Babies and young children growing up in poverty are less likely to live long, fulfilling and happy lives than their peers. We are working to explore new ways to increase the financial security of low-income families. For support and help to reach the families in greatest need of it, we also advocate for a more integrated and better funded early-years system.
Many local authorities, including Camden Council, offer a range of vital support services for families during pregnancy and early childhood. Local authorities also administer cost-of-living grants, which are one-off, discretionary grants that families can apply for. However, these services are often underutilised by the families who would benefit most from them.
In this pilot, Camden Council will provide proactive support to parents at a time when this help stands to have the greatest impact on their child’s development. They will do this by offering pregnant people a £500 one-off cash grant, alongside proactive warm introduction and encouragement to take up local services – such as antenatal classes, benefits advice and more specialist support.
This pilot project will run from May 2025 for one year, with evaluation activities continuing through to early 2028. The warm introduction will be provided to half of the grant recipients, who will be randomly selected. This allows us to introduce and pilot a new initiative within existing staffing capacity, while generating robust evidence on its impact. As a result, the project creates an opportunity to both support families directly and learn what approaches most effectively connect them with ongoing local support.
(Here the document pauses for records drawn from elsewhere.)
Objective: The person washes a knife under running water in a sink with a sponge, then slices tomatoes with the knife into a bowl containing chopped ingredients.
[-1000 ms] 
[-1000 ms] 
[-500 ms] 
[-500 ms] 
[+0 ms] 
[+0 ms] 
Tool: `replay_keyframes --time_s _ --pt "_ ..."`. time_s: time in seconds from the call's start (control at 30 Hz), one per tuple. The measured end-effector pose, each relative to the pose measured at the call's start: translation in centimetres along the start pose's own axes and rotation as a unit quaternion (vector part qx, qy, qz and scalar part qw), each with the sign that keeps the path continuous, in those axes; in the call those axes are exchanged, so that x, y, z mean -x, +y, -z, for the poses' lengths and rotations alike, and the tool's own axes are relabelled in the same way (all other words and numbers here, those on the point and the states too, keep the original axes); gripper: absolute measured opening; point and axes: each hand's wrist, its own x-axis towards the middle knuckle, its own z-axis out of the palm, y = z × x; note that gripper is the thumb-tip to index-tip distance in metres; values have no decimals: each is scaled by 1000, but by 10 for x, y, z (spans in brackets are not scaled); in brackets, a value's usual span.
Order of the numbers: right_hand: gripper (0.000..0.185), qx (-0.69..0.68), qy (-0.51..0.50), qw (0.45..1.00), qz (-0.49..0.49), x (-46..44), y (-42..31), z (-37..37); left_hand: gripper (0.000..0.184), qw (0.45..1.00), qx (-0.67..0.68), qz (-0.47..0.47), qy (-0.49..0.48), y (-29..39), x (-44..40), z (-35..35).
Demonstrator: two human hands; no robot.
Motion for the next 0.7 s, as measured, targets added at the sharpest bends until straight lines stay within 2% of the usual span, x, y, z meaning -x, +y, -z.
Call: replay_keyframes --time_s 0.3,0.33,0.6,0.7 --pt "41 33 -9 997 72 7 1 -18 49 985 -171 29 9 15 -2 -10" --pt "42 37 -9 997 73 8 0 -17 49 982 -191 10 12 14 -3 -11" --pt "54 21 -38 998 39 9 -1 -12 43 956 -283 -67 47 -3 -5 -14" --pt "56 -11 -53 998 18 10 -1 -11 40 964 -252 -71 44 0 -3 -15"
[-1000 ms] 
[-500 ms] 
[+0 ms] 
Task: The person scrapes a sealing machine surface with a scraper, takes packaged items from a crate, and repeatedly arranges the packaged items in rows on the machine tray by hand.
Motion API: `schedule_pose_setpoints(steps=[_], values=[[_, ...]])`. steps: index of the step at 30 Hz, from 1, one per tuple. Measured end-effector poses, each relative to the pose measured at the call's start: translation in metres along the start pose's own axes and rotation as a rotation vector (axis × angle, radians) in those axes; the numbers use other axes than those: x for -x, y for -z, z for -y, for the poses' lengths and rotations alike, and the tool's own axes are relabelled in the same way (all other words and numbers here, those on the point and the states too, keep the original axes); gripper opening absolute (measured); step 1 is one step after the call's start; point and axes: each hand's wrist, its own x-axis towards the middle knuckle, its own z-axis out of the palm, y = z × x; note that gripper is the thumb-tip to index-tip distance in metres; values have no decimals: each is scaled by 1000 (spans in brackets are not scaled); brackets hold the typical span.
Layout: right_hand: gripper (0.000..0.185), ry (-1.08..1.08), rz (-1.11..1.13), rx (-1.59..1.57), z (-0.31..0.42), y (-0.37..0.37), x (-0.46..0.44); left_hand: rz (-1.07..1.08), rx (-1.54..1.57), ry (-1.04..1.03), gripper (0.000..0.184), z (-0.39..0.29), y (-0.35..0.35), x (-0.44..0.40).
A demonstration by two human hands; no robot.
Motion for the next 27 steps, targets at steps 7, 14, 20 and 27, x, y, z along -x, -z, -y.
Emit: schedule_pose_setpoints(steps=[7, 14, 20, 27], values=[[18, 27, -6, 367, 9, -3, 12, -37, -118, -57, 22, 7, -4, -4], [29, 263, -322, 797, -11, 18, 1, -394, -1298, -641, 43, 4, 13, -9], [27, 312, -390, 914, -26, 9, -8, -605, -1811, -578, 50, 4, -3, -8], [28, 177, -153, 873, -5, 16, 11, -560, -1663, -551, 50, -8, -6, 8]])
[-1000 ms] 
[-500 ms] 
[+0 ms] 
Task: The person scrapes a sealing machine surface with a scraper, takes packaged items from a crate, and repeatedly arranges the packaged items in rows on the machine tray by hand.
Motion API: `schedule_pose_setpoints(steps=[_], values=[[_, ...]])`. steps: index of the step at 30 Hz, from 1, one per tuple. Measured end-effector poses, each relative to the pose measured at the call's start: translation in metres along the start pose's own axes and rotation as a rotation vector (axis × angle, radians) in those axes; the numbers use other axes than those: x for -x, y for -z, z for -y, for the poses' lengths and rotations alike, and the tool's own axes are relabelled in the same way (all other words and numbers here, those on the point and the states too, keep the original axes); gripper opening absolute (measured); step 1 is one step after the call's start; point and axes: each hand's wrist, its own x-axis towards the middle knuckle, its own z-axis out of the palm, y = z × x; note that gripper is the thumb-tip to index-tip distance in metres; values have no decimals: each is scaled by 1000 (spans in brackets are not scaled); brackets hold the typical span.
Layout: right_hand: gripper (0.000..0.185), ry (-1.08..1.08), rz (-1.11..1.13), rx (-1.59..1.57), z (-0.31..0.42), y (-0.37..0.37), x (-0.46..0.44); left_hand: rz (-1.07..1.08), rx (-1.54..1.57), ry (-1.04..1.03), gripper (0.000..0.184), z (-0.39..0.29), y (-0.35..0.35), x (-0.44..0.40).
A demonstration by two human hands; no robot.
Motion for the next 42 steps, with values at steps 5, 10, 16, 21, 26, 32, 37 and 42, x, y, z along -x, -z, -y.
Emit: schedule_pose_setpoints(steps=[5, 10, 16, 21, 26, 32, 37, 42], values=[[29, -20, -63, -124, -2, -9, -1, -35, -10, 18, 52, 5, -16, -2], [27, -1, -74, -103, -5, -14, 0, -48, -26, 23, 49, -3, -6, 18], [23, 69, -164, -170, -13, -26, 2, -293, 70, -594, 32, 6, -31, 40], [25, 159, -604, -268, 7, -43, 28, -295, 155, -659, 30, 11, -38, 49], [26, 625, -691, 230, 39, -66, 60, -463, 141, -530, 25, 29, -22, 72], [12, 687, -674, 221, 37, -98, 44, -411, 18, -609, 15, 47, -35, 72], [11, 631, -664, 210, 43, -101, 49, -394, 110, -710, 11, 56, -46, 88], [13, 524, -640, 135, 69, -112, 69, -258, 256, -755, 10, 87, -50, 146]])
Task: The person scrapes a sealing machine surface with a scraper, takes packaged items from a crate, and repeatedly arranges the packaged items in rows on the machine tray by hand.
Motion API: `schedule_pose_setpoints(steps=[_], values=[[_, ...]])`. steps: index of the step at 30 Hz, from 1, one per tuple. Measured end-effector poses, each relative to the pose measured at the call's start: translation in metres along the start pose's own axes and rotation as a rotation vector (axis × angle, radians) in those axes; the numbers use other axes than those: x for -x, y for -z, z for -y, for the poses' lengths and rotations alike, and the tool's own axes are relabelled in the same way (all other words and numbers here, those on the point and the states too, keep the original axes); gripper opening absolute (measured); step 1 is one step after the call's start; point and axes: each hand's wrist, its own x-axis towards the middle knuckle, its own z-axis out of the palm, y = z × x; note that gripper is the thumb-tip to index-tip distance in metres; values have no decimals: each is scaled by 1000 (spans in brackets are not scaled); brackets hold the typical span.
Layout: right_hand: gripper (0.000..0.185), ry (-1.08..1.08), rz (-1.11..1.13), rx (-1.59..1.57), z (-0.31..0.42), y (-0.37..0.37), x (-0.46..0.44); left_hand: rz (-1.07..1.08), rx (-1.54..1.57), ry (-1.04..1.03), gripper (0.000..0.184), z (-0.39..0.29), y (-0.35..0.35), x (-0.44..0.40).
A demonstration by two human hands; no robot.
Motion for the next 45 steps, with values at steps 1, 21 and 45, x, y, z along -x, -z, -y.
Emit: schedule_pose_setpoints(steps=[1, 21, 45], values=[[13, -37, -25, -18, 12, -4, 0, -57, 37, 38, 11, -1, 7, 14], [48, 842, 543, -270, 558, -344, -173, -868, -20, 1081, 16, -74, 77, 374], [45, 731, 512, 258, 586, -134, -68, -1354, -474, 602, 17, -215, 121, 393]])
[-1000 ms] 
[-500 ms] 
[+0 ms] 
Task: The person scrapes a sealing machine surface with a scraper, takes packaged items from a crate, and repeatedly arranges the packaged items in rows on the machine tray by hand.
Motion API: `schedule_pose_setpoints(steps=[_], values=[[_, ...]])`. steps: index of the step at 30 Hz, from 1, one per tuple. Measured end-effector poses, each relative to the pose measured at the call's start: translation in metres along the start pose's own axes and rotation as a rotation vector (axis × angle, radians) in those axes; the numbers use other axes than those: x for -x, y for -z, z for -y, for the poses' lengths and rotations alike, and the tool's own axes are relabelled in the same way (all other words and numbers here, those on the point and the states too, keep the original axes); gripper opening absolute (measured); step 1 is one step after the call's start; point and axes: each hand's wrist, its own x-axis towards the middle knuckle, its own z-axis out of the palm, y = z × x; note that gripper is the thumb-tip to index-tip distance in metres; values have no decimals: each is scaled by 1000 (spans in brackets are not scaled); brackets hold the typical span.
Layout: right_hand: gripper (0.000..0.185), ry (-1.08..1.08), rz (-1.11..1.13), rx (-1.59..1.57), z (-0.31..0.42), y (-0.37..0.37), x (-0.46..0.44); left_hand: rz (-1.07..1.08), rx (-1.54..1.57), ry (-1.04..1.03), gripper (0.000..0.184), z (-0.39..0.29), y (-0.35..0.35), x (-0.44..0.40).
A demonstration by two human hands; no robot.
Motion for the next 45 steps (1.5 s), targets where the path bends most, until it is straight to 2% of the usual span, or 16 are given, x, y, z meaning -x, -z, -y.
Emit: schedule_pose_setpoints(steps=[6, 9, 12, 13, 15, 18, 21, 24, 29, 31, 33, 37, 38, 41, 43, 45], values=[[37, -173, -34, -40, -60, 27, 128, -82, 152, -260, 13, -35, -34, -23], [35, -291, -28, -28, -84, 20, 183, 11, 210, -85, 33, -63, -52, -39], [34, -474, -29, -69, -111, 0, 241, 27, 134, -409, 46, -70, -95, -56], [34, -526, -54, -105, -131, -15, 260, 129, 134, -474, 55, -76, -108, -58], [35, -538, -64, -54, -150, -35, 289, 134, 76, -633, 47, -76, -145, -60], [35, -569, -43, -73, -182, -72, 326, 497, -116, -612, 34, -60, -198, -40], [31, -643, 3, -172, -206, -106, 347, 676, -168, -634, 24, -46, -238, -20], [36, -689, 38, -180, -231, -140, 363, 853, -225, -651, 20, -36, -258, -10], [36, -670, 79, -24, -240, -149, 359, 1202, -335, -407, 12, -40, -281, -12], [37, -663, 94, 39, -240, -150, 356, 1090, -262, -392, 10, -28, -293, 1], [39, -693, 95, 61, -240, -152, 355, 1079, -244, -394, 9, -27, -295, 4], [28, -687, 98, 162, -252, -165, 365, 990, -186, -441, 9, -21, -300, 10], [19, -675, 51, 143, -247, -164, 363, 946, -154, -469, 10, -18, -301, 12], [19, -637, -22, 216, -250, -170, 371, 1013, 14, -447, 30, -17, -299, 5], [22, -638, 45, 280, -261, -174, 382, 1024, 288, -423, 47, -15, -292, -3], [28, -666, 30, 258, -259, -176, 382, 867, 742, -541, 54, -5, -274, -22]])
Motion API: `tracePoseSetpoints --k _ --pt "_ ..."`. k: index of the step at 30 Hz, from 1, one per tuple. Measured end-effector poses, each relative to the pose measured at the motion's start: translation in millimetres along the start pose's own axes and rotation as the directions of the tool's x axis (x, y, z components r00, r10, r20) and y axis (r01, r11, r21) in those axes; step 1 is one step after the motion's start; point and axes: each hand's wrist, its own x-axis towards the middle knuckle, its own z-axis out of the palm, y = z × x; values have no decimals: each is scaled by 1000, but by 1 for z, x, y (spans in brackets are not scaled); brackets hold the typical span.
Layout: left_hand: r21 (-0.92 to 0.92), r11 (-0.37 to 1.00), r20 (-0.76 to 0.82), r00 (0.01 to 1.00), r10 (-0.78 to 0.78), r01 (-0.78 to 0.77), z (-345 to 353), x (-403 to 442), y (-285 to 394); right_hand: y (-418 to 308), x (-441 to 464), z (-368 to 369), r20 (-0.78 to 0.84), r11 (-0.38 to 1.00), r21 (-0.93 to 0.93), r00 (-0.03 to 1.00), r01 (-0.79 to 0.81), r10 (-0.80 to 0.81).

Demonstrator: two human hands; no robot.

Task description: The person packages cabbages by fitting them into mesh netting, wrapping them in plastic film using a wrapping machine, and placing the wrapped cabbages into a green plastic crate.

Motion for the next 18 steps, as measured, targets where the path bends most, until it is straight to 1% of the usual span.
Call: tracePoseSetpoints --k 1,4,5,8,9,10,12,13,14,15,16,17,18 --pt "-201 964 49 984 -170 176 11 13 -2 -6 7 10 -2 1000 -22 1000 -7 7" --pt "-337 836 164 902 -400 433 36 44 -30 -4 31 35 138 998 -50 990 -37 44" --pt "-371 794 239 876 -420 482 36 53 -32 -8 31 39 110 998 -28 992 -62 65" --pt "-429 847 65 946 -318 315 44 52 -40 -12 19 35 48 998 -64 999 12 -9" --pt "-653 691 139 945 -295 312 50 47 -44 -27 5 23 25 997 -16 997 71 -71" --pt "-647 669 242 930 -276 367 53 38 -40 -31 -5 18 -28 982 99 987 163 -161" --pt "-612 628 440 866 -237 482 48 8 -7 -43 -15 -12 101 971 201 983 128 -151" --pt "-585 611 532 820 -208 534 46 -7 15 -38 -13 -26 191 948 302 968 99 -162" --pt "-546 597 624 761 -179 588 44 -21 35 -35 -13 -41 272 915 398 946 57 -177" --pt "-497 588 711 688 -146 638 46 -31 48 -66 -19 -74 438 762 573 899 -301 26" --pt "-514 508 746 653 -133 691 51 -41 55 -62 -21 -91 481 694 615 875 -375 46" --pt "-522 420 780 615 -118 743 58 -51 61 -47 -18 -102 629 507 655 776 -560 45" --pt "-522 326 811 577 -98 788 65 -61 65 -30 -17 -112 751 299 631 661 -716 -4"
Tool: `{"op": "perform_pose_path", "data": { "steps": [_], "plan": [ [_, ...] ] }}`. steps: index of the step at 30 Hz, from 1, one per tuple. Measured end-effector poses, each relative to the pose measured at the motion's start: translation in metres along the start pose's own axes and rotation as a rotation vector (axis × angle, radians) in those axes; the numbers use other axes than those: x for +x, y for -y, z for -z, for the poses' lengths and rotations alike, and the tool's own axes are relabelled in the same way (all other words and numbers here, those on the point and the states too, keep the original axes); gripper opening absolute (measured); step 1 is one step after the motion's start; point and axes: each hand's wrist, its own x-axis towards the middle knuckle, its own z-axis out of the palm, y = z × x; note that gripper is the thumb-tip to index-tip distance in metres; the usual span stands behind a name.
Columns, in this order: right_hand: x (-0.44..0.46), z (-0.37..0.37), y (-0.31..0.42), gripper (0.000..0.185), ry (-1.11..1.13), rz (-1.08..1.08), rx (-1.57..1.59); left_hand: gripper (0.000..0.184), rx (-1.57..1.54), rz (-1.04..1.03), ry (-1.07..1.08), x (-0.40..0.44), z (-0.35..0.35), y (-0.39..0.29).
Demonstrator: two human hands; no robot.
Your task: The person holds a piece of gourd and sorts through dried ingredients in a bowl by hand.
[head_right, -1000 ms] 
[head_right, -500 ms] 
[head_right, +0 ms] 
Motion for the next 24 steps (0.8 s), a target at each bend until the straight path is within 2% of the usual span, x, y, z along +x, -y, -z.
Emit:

We are testing a new approach to increasing engagement with evidence-based family support services among low-income families with young children – with a specific focus on the prenatal period. By combining immediate financial support with an introduction to ongoing services, we hope to enhance early childhood health and developmental outcomes and reduce inequalities that emerge in early life. If we find that this approach is a cost-effective means of supporting early childhood development, we will seek to scale it up in other areas.
There is compelling evidence that getting the right support in pregnancy and early infancy can have long-lasting positive impacts on children's development. However, across the UK, lower-income parents systematically struggle to access early-years services. Camden Council has identified this same challenge locally.
We spoke with parents of young children in focus groups and interviews we conducted together while designing this pilot. Many told us that they do not know about what Family Hubs offer, or that they did not find out about Family Hubs until their children were older.
Research also suggests that "stacked interventions” – in this case, combining financial support with other forms of family support – may deliver greater benefits than providing these elements separately. In this case, we hypothesise that the cash grant may:
- build parents’ trust in local services
- reduce financial pressures, giving parents mental bandwidth to engage with a warm introduction
- enable parents who engage with local services to make better use of their grant (eg, by finding out about what baby items they can get for free or second-hand, so they can spend the grant on something else).
This project provides an opportunity to test this approach while addressing immediate financial needs, and promoting engagement with services that can improve health and developmental outcomes for babies from all backgrounds.
Camden Council will deliver the pilot, providing the £500 grant to all eligible low-income pregnant people in the borough during the pilot period. Eligibility for the grant will be automatically assessed based on linked administrative data, eliminating the need for parents to find out about and apply for it themselves.
For half of these people (randomly selected), they will also offer a personalised ’warm introduction’ to local services through a one-to-one meeting with a family navigator. The other half will receive a letter and email signposting them to available support, but will not receive the proactive outreach from a family navigator.
Nesta is helping to refine the pilot design to maximise its potential impact, and leading on the evaluation of the pilot. Our work includes:
- applying behavioural science and design methods to optimise how the grant offer and warm introduction are communicated and delivered
- designing and supporting a rigorous randomised controlled trial (RCT) to measure the impact of adding the warm introduction to the cash grant on parents’ engagement with Family Hubs
- conducting qualitative research and surveys with parents and service providers to understand experiences and mechanisms of impact
- implementing a comprehensive theory-based evaluation to assess the overall programme effects, including the cash grant component
- supporting Camden Council in developing recommendations for sustainable service improvements, as well as analysing broader policy recommendations arising from the pilot.
This collaborative approach allows us to combine Camden Council’s local expertise and service delivery capacity with Nesta's evaluation capabilities and evidence-based design methods.